05 REPORT

ピサ大学への留学について

2017年05月29日

 大学院理工学研究科数学専攻博士課程後期課程3年

 谷口 晃一


 

 私は短期留学支援制度を利用して、2016年10月1日から約1ヶ月間、イタリア共和国トスカーナ州にあるピサ大学に留学しました。ピサ大学は、イタリアで最も歴史ある大学の一つであり、ガリレオ・ガリレイが学び教鞭をとった大学としても知られています。今回、指導教官の松山登喜夫教授の紹介で、数学科のVladimir Georgiev教授の研究室に留学する機会に恵まれ、多くのことを経験し学ぶことができました。
  今回の留学の目的は、Georgiev先生と共同研究を行い、専門的な知識や手法を身につけることでした。Georgiev先生は偏微分方程式論を中心に様々な分野に通じており、多くの研究者と共同研究を行っています。これは自分が理想としている幅広い視野をもつ研究者像であり、この留学を通して、専門的な知識や手法の獲得、さらに研究者としての姿勢や心構えを学びたいと思いました。
 共同研究を行うため、専門分野である偏微分方程式に関する問題をいくつか準備し日本を出発しました。研究打合せ初日に、Georgiev先生に問題を提案しその中で、物質中の熱伝導や拡散現象を記述する基礎方程式である、熱伝導方程式の解の挙動に関する問題に関心を持っていただき、そのテーマで研究を行うことに決めました。
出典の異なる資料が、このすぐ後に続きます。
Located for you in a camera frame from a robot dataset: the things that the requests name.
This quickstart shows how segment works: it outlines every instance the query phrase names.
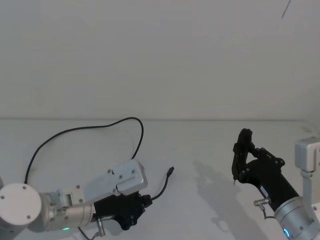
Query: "white wall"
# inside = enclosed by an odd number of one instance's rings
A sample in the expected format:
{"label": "white wall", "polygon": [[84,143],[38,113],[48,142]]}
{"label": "white wall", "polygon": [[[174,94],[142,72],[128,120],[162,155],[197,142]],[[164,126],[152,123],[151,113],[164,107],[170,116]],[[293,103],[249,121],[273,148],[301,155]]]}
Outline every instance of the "white wall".
{"label": "white wall", "polygon": [[320,1],[0,2],[0,117],[317,119]]}

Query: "blue led light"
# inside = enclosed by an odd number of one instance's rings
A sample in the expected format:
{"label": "blue led light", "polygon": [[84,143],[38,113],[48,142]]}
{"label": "blue led light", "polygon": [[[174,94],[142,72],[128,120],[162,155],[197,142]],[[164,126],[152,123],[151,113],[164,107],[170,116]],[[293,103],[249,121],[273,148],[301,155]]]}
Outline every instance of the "blue led light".
{"label": "blue led light", "polygon": [[284,234],[286,235],[287,238],[290,237],[290,234],[289,234],[289,232],[288,232],[287,229],[284,228],[284,229],[283,229],[283,232],[284,232]]}

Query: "black cable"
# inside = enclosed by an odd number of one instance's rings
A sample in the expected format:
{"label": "black cable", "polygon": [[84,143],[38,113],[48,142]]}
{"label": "black cable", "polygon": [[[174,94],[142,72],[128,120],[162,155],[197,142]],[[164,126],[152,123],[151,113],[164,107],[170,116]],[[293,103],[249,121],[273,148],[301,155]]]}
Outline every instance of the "black cable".
{"label": "black cable", "polygon": [[168,184],[168,179],[169,179],[169,177],[171,176],[171,174],[173,173],[174,170],[175,170],[175,168],[173,166],[169,168],[168,172],[166,173],[165,183],[164,183],[164,186],[163,186],[161,192],[159,192],[158,195],[156,195],[153,198],[151,198],[151,201],[156,200],[157,198],[159,198],[164,193],[164,191],[166,190],[167,184]]}
{"label": "black cable", "polygon": [[61,131],[55,135],[53,135],[52,137],[50,137],[48,140],[46,140],[45,142],[43,142],[34,152],[32,158],[31,158],[31,161],[29,163],[29,166],[26,170],[26,173],[25,173],[25,178],[24,178],[24,184],[28,184],[28,177],[29,177],[29,172],[30,172],[30,169],[31,169],[31,166],[32,166],[32,163],[34,162],[35,160],[35,157],[37,155],[37,153],[39,152],[39,150],[44,146],[46,145],[48,142],[50,142],[52,139],[55,139],[56,137],[60,136],[60,135],[63,135],[63,134],[66,134],[66,133],[69,133],[69,132],[72,132],[72,131],[77,131],[77,130],[84,130],[84,129],[101,129],[101,128],[108,128],[108,127],[112,127],[116,124],[119,124],[119,123],[122,123],[124,121],[127,121],[127,120],[136,120],[140,123],[140,126],[141,126],[141,136],[140,136],[140,140],[139,140],[139,143],[136,147],[136,150],[134,152],[134,154],[132,155],[132,159],[134,159],[139,151],[139,148],[140,148],[140,145],[141,145],[141,142],[142,142],[142,139],[144,137],[144,125],[142,123],[142,121],[137,118],[137,117],[134,117],[134,116],[130,116],[130,117],[126,117],[124,119],[121,119],[119,121],[116,121],[114,123],[111,123],[111,124],[108,124],[108,125],[98,125],[98,126],[81,126],[81,127],[75,127],[75,128],[71,128],[71,129],[67,129],[67,130],[64,130],[64,131]]}
{"label": "black cable", "polygon": [[276,219],[274,216],[267,216],[266,210],[263,209],[262,212],[263,212],[264,219]]}
{"label": "black cable", "polygon": [[78,227],[78,230],[80,231],[80,233],[84,236],[84,238],[86,240],[94,240],[99,234],[99,232],[96,232],[95,235],[92,238],[89,238],[80,227]]}

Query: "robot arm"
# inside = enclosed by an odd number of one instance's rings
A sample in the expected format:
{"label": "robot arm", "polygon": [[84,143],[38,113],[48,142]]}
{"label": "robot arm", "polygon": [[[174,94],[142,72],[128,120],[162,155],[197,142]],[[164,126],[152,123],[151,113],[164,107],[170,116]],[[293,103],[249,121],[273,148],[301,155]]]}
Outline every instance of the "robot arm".
{"label": "robot arm", "polygon": [[132,159],[81,185],[56,192],[38,193],[27,184],[0,189],[0,239],[13,240],[22,230],[40,233],[82,227],[102,219],[116,220],[124,230],[152,204],[139,190],[148,185],[144,167]]}
{"label": "robot arm", "polygon": [[[275,157],[264,148],[256,148],[252,143],[252,131],[243,129],[234,144],[232,174],[234,181],[254,185],[262,200],[254,201],[266,217],[263,205],[269,204],[274,217],[288,239],[320,240],[320,223],[317,209],[320,209],[320,193],[315,182],[320,180],[319,150],[320,139],[305,139],[296,144],[295,164],[303,176],[303,197],[299,196],[290,183],[281,174],[285,165],[283,159]],[[246,163],[248,153],[255,160]]]}

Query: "white tabletop surface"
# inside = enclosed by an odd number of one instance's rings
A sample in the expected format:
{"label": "white tabletop surface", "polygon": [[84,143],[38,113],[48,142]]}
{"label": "white tabletop surface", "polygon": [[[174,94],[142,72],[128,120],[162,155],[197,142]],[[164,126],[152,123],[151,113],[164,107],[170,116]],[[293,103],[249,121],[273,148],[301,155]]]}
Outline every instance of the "white tabletop surface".
{"label": "white tabletop surface", "polygon": [[[0,120],[0,176],[23,182],[29,160],[39,144],[67,128],[105,124],[92,120]],[[277,221],[264,220],[253,201],[262,196],[249,184],[233,186],[233,145],[242,128],[253,130],[252,141],[285,160],[282,173],[302,193],[302,177],[294,163],[295,141],[317,136],[305,122],[289,121],[145,121],[145,135],[136,158],[149,182],[141,192],[154,196],[169,167],[175,171],[163,196],[122,231],[106,223],[106,240],[284,240]],[[67,133],[37,155],[29,184],[39,192],[85,182],[130,159],[140,137],[135,121],[108,129]],[[94,223],[85,228],[92,236]],[[82,240],[77,230],[32,233],[17,240]]]}

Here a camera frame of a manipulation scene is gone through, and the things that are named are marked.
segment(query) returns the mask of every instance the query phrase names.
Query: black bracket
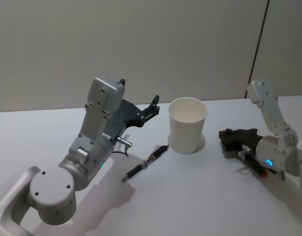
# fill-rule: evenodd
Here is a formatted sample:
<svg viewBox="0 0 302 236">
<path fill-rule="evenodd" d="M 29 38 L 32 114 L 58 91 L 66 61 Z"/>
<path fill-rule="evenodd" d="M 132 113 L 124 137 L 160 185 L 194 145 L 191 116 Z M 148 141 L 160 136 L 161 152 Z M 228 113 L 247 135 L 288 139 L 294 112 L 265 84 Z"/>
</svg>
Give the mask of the black bracket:
<svg viewBox="0 0 302 236">
<path fill-rule="evenodd" d="M 243 145 L 249 147 L 252 153 L 246 154 L 244 158 L 237 155 L 236 158 L 253 168 L 261 177 L 267 176 L 266 170 L 276 174 L 276 171 L 261 166 L 255 159 L 256 147 L 263 138 L 257 132 L 257 129 L 226 129 L 219 132 L 219 138 L 225 151 L 242 151 Z"/>
<path fill-rule="evenodd" d="M 144 110 L 140 110 L 135 104 L 122 99 L 119 108 L 107 121 L 104 133 L 109 136 L 110 142 L 115 145 L 117 138 L 121 137 L 124 131 L 131 127 L 142 127 L 151 118 L 156 116 L 160 107 L 157 106 L 160 97 L 156 95 L 150 105 Z"/>
</svg>

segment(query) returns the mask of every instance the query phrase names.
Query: pen tip
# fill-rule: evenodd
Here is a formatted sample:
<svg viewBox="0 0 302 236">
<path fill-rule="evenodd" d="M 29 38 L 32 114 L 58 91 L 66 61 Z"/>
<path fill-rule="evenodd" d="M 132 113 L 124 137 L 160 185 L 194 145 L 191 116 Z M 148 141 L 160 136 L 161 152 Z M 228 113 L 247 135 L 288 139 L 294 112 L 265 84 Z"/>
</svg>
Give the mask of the pen tip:
<svg viewBox="0 0 302 236">
<path fill-rule="evenodd" d="M 124 176 L 123 179 L 121 180 L 122 182 L 126 182 L 129 179 L 128 176 Z"/>
</svg>

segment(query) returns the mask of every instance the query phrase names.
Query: blue led light
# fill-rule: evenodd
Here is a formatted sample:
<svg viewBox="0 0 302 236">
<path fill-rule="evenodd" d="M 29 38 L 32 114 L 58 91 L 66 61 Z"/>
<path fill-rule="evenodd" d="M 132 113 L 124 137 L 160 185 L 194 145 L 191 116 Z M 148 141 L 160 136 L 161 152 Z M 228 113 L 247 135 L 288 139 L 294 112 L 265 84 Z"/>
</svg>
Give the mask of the blue led light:
<svg viewBox="0 0 302 236">
<path fill-rule="evenodd" d="M 273 161 L 267 160 L 267 164 L 268 164 L 269 166 L 273 166 Z"/>
</svg>

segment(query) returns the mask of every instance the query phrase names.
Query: circular cap
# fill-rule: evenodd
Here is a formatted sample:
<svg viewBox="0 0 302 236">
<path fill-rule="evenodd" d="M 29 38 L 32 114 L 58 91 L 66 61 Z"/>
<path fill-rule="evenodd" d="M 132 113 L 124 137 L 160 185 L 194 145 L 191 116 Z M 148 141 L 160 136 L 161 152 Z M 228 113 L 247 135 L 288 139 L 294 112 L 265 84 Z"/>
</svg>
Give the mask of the circular cap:
<svg viewBox="0 0 302 236">
<path fill-rule="evenodd" d="M 74 194 L 74 181 L 67 170 L 58 167 L 36 174 L 29 189 L 36 203 L 55 206 L 71 198 Z"/>
</svg>

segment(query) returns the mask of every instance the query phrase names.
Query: cup rim
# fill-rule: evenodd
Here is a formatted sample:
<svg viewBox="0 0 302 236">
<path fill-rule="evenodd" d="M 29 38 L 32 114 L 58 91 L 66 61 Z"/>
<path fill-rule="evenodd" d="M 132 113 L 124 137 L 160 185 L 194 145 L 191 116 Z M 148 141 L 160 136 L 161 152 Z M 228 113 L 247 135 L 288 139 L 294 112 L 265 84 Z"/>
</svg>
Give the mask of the cup rim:
<svg viewBox="0 0 302 236">
<path fill-rule="evenodd" d="M 201 104 L 202 104 L 202 105 L 205 107 L 205 109 L 206 109 L 206 114 L 205 114 L 205 116 L 204 116 L 203 118 L 199 119 L 199 120 L 196 120 L 196 121 L 180 121 L 180 120 L 175 119 L 175 118 L 173 117 L 173 115 L 170 113 L 169 108 L 170 108 L 170 106 L 171 106 L 171 104 L 172 104 L 173 102 L 178 101 L 178 100 L 180 100 L 180 99 L 184 99 L 184 98 L 190 98 L 190 99 L 192 99 L 192 100 L 196 100 L 196 101 L 201 102 Z M 199 100 L 199 99 L 197 99 L 197 98 L 194 98 L 194 97 L 179 97 L 179 98 L 176 98 L 175 100 L 173 100 L 173 101 L 169 104 L 169 107 L 168 107 L 168 114 L 169 114 L 169 116 L 170 116 L 171 118 L 173 118 L 174 120 L 177 120 L 178 122 L 181 122 L 181 123 L 196 123 L 196 122 L 199 122 L 199 121 L 201 121 L 201 120 L 204 120 L 204 119 L 208 116 L 208 114 L 209 114 L 209 109 L 208 109 L 208 107 L 205 105 L 205 103 L 204 103 L 203 101 L 201 101 L 201 100 Z"/>
</svg>

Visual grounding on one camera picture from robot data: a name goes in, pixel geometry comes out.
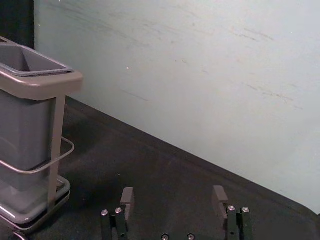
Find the black table surface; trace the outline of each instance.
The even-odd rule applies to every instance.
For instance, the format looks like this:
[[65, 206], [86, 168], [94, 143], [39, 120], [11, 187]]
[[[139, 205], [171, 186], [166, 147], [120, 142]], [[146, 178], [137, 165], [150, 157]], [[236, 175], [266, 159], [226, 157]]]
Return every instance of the black table surface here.
[[100, 212], [114, 210], [125, 187], [135, 194], [131, 240], [165, 232], [222, 240], [214, 185], [251, 209], [255, 240], [320, 240], [320, 217], [302, 205], [71, 98], [63, 136], [76, 146], [59, 170], [71, 183], [70, 200], [32, 240], [101, 240]]

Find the bin handle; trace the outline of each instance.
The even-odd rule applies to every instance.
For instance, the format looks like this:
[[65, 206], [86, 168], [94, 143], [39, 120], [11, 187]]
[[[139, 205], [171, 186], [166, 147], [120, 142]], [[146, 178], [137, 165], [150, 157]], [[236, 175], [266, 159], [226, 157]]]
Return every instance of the bin handle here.
[[62, 137], [61, 138], [63, 141], [65, 141], [66, 143], [70, 144], [71, 145], [71, 150], [67, 151], [65, 154], [61, 155], [60, 157], [56, 158], [55, 160], [53, 161], [50, 161], [49, 163], [47, 163], [46, 165], [42, 166], [42, 167], [39, 167], [37, 169], [34, 169], [34, 170], [30, 170], [30, 171], [25, 171], [25, 170], [21, 170], [19, 168], [16, 168], [10, 164], [8, 164], [7, 162], [5, 161], [2, 161], [0, 159], [0, 165], [18, 173], [18, 174], [24, 174], [24, 175], [31, 175], [31, 174], [37, 174], [37, 173], [40, 173], [46, 169], [48, 169], [49, 167], [51, 167], [53, 164], [59, 162], [60, 160], [64, 159], [65, 157], [69, 156], [74, 150], [75, 150], [75, 145], [72, 141], [66, 139], [65, 137]]

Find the bin base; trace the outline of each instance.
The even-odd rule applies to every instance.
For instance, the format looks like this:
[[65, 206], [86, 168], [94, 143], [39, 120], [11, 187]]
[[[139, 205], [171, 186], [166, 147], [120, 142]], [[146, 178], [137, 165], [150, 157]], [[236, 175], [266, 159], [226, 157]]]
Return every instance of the bin base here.
[[24, 233], [32, 232], [69, 199], [70, 183], [61, 176], [57, 182], [56, 203], [50, 212], [47, 211], [48, 180], [23, 192], [0, 182], [0, 223]]

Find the light blue wall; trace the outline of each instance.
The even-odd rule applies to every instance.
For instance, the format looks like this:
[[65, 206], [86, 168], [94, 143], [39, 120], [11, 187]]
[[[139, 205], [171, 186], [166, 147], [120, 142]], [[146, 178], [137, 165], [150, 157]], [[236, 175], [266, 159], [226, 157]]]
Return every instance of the light blue wall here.
[[320, 1], [36, 0], [78, 100], [320, 213]]

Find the bolt head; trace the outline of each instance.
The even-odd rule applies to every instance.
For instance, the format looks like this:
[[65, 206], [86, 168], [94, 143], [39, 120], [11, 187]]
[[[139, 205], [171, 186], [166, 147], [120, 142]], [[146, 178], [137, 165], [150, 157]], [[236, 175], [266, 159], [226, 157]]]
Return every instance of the bolt head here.
[[101, 212], [101, 216], [106, 216], [106, 215], [108, 215], [108, 210], [106, 209], [106, 210], [103, 210], [102, 212]]
[[228, 206], [228, 209], [229, 209], [230, 211], [236, 210], [236, 208], [235, 208], [234, 206], [232, 206], [232, 205]]
[[188, 234], [187, 239], [188, 239], [188, 240], [195, 240], [196, 237], [195, 237], [195, 235], [193, 235], [192, 233], [190, 233], [190, 234]]
[[169, 236], [167, 234], [162, 235], [161, 240], [169, 240]]
[[121, 207], [117, 207], [117, 208], [115, 209], [115, 213], [116, 213], [116, 214], [119, 214], [119, 213], [121, 213], [121, 212], [122, 212]]
[[248, 207], [243, 207], [242, 208], [242, 212], [244, 213], [249, 213], [250, 212], [250, 209]]

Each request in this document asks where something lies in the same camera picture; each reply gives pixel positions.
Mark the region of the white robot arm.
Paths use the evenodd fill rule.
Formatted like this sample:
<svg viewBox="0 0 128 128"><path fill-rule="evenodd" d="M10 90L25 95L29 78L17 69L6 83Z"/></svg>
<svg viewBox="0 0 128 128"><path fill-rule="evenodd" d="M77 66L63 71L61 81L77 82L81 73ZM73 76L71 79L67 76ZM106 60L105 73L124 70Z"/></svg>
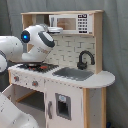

週に4回ほど研究室を訪ね、お互いのアイデアや計算・証明を話し、それらに関して議論をしました。議論の中でGeorgiev先生は私が知らない様々なアイデアやアプローチを提案され、その中には世界中の研究者と共同研究を行っているからこそ知り得た情報やアイデアもあり、幅広い知識や人脈、またそれを獲得する姿勢の重要性を再認識しました。現在、Georgiev先生との共同研究を継続して行っており、解の挙動に関する研究をさまざまな方向に発展させていくつもりです。
 

 研究以外にもピサで様々な経験をしました。ピサは古い歴史をもつ都市で、ピサの斜塔を始め数々の世界遺産、ローマ時代の遺跡があり、散策するだけでも十分楽しむことができます。休日には、友人とレストランやバーに行き食事をしたり、列車に乗りフィレンツェまで行き一日中観光をしました。また、イタリアでは食事後や休憩の際には必ずコーヒーブレイクがあり、エスプレッソを飲みながら他学科・他学部の先生とも交流することができました。
 今回、航空機代と宿泊費を短期留学支援制度から援助して頂いたことで、留学することができました。今後、この留学の経験を活かして海外の研究者とも活発に交流をし、自分の研究の質を高め、幅を広げられるよう精進していきたいと思います。このような機会を与えて下さった中央大学大学院理工学研究科に深く感謝申し上げます。